Время склеилось, черный вечер. Костерки. Кой черт их туда понес, к тоннелю этому проклятому, была же какая-то причина – а, да, там на углу был единственный работающий телефон-автомат. Ребята сказали: нигде не работает, а там, на углу кольца и Калининского, есть один, пока не сломали. Гунар подумал, что если и сегодня не позвонит на Кировскую, Мишель просто сойдет с ума. Кто ж знал…

Бабьи вопли, черная выворачивающая матерщина. Толпу отшвыривает туда, откуда этот невыносимый скрежет, никогда я его больше не забуду. Одного вытащили, другого, третьего. Чернявый паренек выскакивает из гущи, держа на весу окровавленную руку, хохочет, заходясь, выгибается в арлекинозной ломке; Алеша, прежде чем его сбивают с ног, успевает легонько вмазать ему по морде.

Так тошнит, что ни одну мысль до конца не додумать – такая все мерзость бессильная и карусель перед глазами и в горле; а мысли лезут какие-то кретинские, то про детей, про Мишель – это ладно бы, а то вдруг – «письма пишут аптекари» – откуда, что это? – и все вертится в голове этот недодуманный фокус, измотал меня вконец; потом вдруг – что отложенные гастроли надо будет отработать, а как, когда? Сезон начинается. Кккка-кой там сезон, что в голове делается… Гунар тянет из кармана «Яву», а закурить не может. Алеша, кое-как выдравшись из толпы, подходит к нему, рожа то ли в грязи, то ли в копоти, губы кривятся.

Кровь и пломбирные кляксы на асфальте.

А потом, прямо сказать смешно, наступает серенький и светлый день победы.

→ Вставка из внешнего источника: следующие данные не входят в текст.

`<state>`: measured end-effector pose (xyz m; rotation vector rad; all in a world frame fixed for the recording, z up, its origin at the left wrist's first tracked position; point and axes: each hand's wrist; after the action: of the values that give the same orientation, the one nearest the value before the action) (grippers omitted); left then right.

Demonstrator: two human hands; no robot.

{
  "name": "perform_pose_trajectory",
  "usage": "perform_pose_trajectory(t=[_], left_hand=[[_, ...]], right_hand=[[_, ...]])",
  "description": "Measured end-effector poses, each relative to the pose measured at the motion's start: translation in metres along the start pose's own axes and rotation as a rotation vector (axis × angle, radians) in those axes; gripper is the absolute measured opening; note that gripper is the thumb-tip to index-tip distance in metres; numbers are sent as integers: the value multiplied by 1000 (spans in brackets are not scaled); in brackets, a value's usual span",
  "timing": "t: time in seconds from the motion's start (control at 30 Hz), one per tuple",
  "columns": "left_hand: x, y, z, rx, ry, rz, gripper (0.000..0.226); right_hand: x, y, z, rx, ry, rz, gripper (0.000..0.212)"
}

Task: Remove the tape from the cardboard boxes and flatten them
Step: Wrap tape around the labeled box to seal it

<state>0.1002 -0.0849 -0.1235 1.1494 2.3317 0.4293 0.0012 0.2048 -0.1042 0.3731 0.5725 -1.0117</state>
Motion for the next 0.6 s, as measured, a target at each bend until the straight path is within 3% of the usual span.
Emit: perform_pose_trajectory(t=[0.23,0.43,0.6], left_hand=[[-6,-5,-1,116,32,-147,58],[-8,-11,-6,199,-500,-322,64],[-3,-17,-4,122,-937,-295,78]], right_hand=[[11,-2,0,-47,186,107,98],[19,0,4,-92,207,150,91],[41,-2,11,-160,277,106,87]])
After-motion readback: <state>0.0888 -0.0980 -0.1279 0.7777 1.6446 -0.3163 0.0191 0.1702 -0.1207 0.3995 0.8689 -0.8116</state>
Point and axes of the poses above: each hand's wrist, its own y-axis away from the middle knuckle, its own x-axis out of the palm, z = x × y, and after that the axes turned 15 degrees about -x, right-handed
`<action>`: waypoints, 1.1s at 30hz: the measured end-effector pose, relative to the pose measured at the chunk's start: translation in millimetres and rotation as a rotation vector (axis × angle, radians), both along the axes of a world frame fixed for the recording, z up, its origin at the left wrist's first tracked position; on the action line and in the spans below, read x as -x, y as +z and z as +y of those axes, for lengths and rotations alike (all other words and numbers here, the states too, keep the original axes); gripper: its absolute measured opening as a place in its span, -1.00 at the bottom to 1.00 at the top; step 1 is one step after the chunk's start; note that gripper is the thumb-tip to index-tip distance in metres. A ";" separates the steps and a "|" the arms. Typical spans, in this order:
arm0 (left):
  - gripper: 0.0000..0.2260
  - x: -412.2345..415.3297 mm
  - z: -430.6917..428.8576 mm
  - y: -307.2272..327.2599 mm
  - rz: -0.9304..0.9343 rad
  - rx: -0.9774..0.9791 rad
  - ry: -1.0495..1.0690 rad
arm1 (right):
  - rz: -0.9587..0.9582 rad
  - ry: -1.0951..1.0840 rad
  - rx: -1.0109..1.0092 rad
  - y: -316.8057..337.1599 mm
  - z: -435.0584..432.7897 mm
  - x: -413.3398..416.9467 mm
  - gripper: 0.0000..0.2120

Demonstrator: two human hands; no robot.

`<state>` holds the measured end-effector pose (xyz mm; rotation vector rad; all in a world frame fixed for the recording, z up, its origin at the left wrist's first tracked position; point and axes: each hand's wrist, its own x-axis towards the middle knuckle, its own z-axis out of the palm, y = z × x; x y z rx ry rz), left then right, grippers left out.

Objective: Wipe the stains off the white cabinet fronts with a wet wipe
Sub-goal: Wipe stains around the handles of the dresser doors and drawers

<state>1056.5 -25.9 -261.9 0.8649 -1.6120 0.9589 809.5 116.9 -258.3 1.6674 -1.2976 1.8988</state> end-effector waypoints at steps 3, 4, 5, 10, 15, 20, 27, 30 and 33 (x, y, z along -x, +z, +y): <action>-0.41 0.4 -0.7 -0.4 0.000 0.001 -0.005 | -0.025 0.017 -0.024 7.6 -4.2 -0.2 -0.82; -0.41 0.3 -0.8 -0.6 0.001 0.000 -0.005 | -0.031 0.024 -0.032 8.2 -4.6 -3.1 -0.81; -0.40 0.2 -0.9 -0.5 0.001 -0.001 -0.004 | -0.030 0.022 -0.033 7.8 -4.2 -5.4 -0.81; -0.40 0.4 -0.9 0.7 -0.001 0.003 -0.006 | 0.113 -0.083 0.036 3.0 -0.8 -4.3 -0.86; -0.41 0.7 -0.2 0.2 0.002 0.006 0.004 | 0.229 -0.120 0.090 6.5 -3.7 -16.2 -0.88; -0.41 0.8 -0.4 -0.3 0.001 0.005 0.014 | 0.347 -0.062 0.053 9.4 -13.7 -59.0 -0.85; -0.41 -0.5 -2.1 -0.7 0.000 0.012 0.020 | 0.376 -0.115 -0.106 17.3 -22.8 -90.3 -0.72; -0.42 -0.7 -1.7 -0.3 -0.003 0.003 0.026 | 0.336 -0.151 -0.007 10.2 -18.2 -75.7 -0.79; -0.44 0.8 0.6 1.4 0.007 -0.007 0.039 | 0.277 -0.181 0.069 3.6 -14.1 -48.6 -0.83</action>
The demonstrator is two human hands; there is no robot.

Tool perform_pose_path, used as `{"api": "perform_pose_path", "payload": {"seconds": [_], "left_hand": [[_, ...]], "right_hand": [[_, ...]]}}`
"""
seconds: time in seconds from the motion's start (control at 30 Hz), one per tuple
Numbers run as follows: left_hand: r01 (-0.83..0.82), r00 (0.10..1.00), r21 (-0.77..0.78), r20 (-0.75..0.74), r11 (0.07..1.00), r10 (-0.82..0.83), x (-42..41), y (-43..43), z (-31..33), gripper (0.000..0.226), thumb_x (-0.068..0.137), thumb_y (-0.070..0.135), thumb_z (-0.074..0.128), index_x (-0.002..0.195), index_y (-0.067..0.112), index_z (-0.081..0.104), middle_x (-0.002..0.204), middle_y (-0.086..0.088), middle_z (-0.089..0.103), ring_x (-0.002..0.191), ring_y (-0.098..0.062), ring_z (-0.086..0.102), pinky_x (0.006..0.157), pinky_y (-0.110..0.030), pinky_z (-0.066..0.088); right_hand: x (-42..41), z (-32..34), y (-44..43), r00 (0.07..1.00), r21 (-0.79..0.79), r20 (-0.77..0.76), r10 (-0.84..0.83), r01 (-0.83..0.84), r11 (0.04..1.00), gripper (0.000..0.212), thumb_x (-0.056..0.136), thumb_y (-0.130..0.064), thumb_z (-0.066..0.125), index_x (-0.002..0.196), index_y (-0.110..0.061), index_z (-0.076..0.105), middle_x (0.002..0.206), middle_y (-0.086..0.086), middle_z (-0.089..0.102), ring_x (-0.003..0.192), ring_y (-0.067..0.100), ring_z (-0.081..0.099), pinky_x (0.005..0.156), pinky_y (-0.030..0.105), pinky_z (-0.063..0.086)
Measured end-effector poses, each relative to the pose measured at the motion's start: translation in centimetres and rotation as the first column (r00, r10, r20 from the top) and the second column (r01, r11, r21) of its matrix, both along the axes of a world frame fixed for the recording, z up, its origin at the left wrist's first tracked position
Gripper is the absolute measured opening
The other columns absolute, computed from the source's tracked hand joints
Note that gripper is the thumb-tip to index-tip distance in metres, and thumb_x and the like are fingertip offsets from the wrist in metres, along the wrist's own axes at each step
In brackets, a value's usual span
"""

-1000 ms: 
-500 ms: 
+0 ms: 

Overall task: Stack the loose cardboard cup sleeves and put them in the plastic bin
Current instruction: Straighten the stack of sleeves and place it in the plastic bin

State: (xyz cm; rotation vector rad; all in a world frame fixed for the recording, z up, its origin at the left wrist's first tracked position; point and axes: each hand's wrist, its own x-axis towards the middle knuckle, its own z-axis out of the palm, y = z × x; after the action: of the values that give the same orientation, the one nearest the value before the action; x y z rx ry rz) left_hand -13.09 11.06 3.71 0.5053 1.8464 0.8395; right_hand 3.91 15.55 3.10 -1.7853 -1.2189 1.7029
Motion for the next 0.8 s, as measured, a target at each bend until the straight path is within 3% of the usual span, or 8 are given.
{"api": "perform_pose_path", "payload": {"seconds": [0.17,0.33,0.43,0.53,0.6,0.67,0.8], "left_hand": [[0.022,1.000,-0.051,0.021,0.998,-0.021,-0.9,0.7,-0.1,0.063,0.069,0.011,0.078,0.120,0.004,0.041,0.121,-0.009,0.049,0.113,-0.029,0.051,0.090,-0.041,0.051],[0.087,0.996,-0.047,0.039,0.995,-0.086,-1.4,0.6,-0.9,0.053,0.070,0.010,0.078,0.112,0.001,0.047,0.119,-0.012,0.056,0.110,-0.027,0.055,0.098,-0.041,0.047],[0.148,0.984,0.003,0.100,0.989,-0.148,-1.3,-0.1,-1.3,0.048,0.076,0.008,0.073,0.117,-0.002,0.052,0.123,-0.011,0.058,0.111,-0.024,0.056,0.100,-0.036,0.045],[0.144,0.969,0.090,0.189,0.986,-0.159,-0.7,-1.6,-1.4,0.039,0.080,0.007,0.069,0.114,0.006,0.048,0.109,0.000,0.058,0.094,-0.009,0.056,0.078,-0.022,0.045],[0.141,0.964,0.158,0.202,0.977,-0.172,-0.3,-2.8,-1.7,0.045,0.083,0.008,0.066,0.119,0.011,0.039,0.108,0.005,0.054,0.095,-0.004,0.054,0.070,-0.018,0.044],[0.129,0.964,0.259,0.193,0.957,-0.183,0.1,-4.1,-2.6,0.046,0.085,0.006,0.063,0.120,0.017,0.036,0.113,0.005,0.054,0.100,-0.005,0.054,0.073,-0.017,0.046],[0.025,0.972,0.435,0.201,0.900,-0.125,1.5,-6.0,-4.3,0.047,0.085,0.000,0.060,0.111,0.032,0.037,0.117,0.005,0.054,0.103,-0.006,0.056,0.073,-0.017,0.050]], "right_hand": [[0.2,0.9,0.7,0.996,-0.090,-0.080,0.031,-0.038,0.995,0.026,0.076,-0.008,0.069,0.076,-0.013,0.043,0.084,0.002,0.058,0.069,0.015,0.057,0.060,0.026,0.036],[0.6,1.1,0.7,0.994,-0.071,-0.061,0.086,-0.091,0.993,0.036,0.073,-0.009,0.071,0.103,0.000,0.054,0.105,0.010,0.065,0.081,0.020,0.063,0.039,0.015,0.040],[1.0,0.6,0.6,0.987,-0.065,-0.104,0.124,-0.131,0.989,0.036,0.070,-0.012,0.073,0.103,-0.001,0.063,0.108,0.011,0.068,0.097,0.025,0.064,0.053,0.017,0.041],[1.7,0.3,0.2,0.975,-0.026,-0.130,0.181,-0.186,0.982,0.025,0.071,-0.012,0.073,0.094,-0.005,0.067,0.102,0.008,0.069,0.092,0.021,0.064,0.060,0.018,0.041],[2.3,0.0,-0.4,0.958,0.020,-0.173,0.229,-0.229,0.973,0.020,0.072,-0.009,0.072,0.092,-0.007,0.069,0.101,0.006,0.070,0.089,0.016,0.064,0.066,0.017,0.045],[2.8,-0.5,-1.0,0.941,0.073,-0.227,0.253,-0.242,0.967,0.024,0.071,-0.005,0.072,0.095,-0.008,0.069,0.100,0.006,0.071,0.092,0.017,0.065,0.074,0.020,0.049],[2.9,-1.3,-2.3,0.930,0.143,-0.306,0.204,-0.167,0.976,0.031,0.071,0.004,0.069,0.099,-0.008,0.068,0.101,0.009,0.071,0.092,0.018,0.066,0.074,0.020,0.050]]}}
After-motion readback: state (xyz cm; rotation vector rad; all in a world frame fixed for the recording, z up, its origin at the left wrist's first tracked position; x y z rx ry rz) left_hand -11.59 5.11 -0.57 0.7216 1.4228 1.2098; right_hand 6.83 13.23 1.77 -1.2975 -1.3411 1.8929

И тогда прямо к нам подъезжает танк, как есть – подъезжает к нам танк, Т-72 Таманской дивизии, распахивается люк, и оттуда, как чертик из коробочки, выскакивает солдатик – светленький, лупоглазый, базедовый какой-то, бедолага. Сияет! Орет: «Товарищ клоун! Товарищ клоун!» – Это он мне орет! Стою, смотрю на него диким взглядом. «Товарищ клоун, я вас узнал! Я на вашем представлении был! Вы с петухом под куполом летали! Вы фокусы делали!» Вокруг истерический хохот.

Солнце совершает какой-то придурочный кульбит, ухает по параболе куда-то вниз, мне по позвоночнику, и взмывает снова вверх. Я волевым усилием собираюсь: надо чего-то схохмить, но тут боковым зрением вижу, что Алеша становится сизый и садится на тротуар.


[…Алеша отделался от назойливой сестрички, сел у стенки, все бы ничего, только вот… солнышко…

Он отчетливо помнит рыдание: ни на день не останусь, пропади все пропадом, где вертолет?! Гд е вертолет, черти бы вас взяли, бляди, сволочи!! Он отчетливо помнит свое оцепенение: орет баба. Жалко ее, она дура. Вой бьет в барабанные перепонки, лучше бы ее куда-нибудь деть подальше, потому что у нее истерика, она теперь долго будет верещать. Вокруг нее суетится сестричка с нашатырем. Другая сестричка бьет его по щекам: ну давай, мой милый, ну давай, очнись. – Да в порядке я, в порядке, нету у меня никакого шока. Я просто устал с вами со всеми разговаривать. – Ущипнул сестричку за бок, та вытаращила глаза. – Товарищ Демин! – орет ротный. – Через сутки вертолет! – Неееееееет! – вой, захлеб. Демин морщится: Надо раньше, молодой! Сам видишь, че делается… – Нееееее-еееееет! – Куда вы претесь-то все, – с тихой яростью говорит ротный.